Exercise instructions: After finding the line containing "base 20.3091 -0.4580" below, please output that line and each following one through the line containing "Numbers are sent", exactly as written.

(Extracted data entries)
==================================================

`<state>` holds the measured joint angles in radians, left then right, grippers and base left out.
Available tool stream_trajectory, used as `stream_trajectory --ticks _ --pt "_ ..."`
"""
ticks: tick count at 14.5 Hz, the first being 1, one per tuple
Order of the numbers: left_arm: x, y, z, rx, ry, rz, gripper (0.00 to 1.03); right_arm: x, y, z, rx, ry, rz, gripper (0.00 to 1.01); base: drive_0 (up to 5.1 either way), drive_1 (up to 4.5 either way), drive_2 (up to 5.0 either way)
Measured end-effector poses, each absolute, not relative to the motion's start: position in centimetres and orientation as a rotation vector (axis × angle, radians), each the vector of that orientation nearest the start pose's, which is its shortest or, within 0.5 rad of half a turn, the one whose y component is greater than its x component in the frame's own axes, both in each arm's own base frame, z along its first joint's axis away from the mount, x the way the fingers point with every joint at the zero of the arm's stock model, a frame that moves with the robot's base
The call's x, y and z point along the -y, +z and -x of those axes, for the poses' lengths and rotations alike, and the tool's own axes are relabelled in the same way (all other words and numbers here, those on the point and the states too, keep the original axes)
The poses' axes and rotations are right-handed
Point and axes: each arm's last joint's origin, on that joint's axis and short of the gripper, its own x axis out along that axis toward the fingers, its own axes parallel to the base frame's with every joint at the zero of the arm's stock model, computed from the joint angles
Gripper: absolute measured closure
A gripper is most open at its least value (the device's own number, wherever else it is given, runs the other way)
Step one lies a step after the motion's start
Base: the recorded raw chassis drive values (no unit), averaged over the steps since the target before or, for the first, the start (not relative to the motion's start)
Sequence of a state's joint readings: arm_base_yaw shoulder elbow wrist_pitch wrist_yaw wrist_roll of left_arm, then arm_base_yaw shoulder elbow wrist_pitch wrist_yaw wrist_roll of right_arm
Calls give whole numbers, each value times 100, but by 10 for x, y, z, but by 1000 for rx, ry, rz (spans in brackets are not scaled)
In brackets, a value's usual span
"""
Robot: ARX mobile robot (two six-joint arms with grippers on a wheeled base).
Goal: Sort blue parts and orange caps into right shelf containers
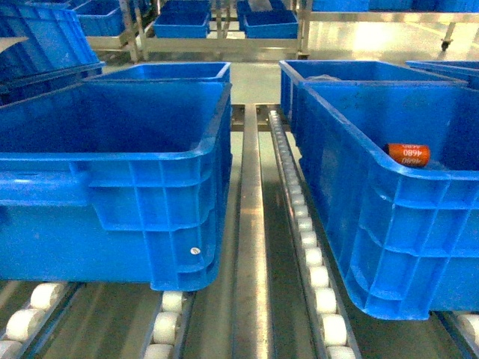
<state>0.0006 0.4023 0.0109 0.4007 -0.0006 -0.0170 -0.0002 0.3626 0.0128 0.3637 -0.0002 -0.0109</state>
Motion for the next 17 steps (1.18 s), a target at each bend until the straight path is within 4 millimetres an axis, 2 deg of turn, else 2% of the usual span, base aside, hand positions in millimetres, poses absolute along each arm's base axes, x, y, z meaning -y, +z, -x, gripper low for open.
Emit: stream_trajectory --ticks 1,8,10,11,12,16,17 --pt "0 170 -117 10 1 17 101 0 171 -115 14 0 11 99 0 0 0" --pt "0 170 -109 12 1 17 101 0 170 -108 14 0 11 99 0 0 0" --pt "0 168 -106 -2 3 17 101 0 166 -98 -8 0 10 99 0 0 0" --pt "0 163 -101 -44 -2 15 101 0 170 -97 28 0 11 99 0 0 0" --pt "0 166 -98 -9 1 15 101 0 167 -97 -3 1 10 99 0 0 0" --pt "0 166 -98 -2 1 14 101 0 167 -97 4 0 10 99 0 0 0" --pt "0 166 -98 -2 1 14 97 0 167 -97 3 0 10 95 0 0 0"
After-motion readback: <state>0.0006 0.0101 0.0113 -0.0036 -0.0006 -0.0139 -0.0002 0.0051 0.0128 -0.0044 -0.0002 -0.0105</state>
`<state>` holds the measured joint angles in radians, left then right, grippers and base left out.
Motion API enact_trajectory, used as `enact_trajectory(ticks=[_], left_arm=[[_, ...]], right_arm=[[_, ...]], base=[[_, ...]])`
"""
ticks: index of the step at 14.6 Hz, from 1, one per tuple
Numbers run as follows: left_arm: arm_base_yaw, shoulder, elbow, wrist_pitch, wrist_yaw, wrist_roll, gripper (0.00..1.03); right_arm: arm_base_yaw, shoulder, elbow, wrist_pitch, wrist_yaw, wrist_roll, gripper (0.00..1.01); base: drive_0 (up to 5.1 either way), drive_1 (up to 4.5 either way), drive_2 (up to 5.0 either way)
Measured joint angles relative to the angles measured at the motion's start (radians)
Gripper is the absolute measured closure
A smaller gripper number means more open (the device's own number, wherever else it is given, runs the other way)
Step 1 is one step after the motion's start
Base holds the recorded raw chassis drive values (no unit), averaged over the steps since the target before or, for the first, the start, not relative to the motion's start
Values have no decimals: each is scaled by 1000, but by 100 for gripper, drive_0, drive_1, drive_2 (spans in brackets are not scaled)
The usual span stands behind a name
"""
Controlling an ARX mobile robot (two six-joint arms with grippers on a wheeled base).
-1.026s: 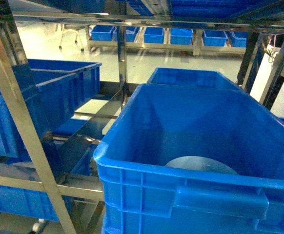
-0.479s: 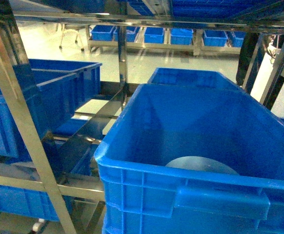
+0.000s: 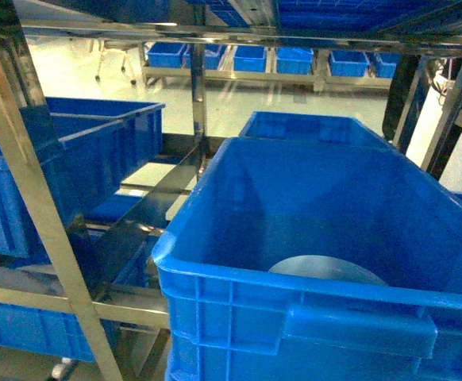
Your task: Place blue tray on left shelf second layer neatly
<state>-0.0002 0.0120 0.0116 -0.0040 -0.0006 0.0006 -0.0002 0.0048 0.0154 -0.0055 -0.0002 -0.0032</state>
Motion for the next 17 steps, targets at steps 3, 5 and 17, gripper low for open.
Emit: enact_trajectory(ticks=[3,5,17], left_arm=[[0,0,0,0,-1,0,5],[0,0,0,0,0,0,5],[0,0,0,1,0,0,5]], right_arm=[[0,0,0,2,0,0,95],[0,0,0,2,0,0,79],[0,0,0,2,0,2,1]], base=[[0,0,0],[0,0,0],[0,0,0]])
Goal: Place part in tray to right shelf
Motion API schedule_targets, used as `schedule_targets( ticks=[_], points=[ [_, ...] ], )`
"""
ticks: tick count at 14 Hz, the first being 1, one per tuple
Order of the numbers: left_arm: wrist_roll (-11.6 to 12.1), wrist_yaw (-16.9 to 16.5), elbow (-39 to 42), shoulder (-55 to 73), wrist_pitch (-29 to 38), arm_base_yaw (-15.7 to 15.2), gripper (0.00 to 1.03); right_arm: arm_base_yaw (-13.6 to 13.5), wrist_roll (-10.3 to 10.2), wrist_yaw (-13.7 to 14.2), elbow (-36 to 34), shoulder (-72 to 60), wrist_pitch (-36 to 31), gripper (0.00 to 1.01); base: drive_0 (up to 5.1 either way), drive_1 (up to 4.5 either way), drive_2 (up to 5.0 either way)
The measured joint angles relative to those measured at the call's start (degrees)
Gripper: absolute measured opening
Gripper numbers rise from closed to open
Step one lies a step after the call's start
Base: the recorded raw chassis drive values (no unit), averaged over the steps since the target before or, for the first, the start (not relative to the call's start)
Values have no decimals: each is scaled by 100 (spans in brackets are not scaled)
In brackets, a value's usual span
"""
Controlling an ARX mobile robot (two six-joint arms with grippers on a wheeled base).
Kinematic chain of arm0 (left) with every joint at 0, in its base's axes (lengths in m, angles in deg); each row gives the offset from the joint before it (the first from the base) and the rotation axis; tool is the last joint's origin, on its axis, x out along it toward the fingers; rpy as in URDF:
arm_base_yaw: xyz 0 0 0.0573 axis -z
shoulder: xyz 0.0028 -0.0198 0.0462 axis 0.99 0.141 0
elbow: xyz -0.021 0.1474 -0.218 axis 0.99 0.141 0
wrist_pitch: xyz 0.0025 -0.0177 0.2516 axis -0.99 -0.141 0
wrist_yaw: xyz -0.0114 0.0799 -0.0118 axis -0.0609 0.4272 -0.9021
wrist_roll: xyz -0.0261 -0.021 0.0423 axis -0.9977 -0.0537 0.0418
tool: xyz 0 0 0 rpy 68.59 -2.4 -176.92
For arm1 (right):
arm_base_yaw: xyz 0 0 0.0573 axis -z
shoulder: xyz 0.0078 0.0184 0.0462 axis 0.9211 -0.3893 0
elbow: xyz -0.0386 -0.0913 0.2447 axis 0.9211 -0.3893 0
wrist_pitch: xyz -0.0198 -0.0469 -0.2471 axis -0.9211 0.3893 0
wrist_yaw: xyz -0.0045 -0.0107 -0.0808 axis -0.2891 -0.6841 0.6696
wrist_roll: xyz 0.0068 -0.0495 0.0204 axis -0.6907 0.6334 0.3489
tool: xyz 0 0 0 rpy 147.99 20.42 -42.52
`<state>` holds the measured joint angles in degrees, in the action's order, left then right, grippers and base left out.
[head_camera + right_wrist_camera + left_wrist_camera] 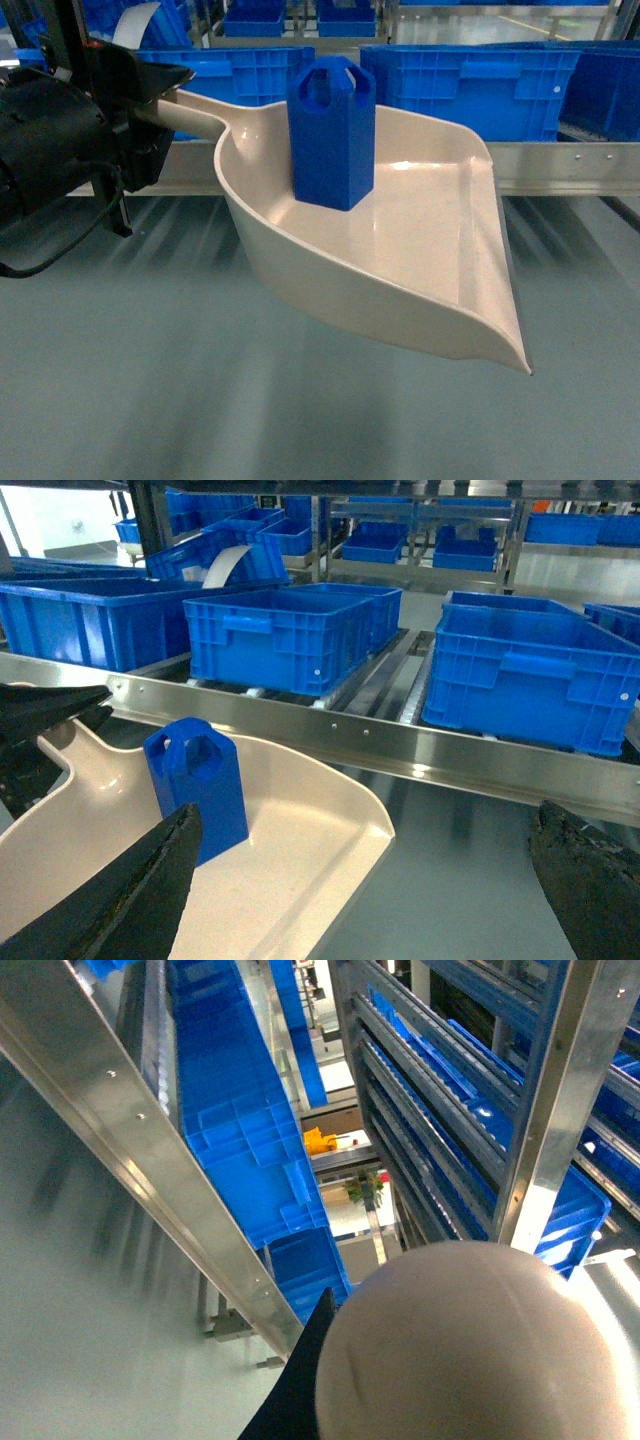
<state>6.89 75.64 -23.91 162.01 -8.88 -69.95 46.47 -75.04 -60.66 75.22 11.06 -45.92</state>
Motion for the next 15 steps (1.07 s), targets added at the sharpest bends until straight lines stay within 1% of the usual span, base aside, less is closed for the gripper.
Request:
schedule_targets(
  ticks=[15],
  points=[
    [-4,4,-4,0,-33,-4,14,-2,0,-2,0,-2,4,98,4,404,-396]
  ],
)
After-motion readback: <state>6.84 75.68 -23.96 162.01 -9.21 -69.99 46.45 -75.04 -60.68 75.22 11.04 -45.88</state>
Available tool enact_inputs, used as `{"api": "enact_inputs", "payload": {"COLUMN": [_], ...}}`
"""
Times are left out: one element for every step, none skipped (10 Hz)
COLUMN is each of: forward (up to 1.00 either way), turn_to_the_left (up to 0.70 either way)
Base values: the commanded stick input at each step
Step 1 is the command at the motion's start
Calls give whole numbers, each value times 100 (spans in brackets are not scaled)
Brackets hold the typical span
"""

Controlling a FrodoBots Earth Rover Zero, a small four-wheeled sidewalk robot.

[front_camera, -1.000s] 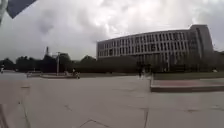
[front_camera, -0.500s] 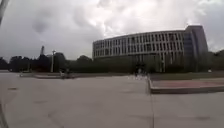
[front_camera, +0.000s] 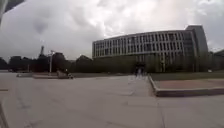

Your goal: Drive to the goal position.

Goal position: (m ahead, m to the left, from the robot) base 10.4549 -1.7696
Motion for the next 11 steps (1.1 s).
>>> {"api": "enact_inputs", "payload": {"forward": [70,70,70,70,70,70,70,70,70,70,70], "turn_to_the_left": [0,0,0,0,0,0,0,0,0,0,0]}}
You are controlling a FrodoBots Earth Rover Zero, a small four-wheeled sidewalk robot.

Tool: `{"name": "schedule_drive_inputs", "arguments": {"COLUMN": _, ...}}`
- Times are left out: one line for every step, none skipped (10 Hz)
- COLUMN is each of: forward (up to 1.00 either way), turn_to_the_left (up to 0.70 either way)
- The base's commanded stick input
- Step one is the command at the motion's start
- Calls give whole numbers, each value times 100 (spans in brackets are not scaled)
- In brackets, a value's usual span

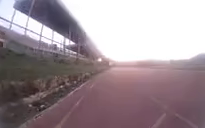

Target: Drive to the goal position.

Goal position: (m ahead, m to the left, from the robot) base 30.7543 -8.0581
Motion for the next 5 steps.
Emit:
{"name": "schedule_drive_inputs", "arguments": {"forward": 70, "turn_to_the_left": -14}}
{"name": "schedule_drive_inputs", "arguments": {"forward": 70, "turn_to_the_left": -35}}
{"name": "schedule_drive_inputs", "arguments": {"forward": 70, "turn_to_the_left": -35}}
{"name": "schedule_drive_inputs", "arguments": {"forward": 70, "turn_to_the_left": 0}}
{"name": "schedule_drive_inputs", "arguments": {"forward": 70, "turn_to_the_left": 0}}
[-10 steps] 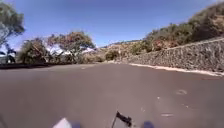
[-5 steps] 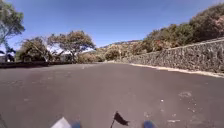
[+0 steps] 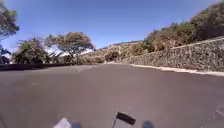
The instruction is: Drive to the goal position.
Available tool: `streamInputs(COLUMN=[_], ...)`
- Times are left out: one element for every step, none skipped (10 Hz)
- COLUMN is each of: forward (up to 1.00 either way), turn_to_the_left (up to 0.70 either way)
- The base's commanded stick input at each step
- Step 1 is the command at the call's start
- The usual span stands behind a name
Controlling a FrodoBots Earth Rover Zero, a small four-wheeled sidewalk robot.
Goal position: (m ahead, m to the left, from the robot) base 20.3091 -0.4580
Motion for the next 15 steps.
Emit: streamInputs(forward=[0.85,0.85,0.85,0.76,0.44,0.11,0.85,0.85,0.85,0.85,0.85,0.85,0.85,0.85,0.85], turn_to_the_left=[0.00,0.00,0.00,0.00,0.00,0.00,0.00,0.00,0.00,0.00,0.00,0.00,0.00,0.00,0.00])
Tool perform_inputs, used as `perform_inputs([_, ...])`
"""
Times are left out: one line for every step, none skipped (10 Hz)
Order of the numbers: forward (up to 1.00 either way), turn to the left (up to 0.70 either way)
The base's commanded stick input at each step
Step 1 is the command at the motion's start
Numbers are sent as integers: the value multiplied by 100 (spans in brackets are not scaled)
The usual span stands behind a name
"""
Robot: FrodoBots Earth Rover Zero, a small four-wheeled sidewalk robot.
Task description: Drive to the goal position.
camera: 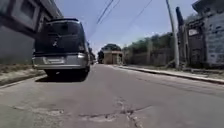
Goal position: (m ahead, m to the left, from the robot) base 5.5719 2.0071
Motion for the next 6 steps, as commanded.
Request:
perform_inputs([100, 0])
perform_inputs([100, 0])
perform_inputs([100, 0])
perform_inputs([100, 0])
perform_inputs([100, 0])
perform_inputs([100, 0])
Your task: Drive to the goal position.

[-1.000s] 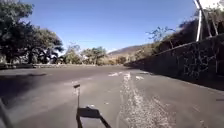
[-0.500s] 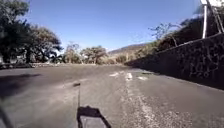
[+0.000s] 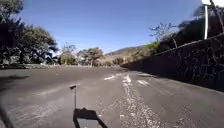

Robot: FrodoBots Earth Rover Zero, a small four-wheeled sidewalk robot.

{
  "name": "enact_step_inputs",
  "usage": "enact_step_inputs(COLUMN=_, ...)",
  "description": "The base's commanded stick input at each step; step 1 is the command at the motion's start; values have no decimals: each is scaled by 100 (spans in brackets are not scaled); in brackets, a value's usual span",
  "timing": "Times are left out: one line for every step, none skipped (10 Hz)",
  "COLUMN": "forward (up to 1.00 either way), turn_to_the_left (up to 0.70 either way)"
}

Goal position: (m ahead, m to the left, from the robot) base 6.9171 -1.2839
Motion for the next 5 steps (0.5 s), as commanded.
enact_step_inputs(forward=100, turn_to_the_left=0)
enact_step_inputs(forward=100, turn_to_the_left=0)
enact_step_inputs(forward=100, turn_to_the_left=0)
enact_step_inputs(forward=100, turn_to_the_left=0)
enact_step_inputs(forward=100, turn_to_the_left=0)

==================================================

Response to this task:
Goal position: (m ahead, m to the left, from the robot) base 20.3091 -0.4580
Motion for the next 15 steps.
Emit: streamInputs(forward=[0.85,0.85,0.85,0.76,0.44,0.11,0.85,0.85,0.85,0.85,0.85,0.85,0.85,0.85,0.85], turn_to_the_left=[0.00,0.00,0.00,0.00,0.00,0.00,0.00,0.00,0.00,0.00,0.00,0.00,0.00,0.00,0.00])
Tool perform_inputs, used as `perform_inputs([_, ...])`
"""
Times are left out: one line for every step, none skipped (10 Hz)
Order of the numbers: forward (up to 1.00 either way), turn to the left (up to 0.70 either way)
The base's commanded stick input at each step
Step 1 is the command at the motion's start
Numbers are sent as integers: the value multiplied by 100 (spans in brackets are not scaled)

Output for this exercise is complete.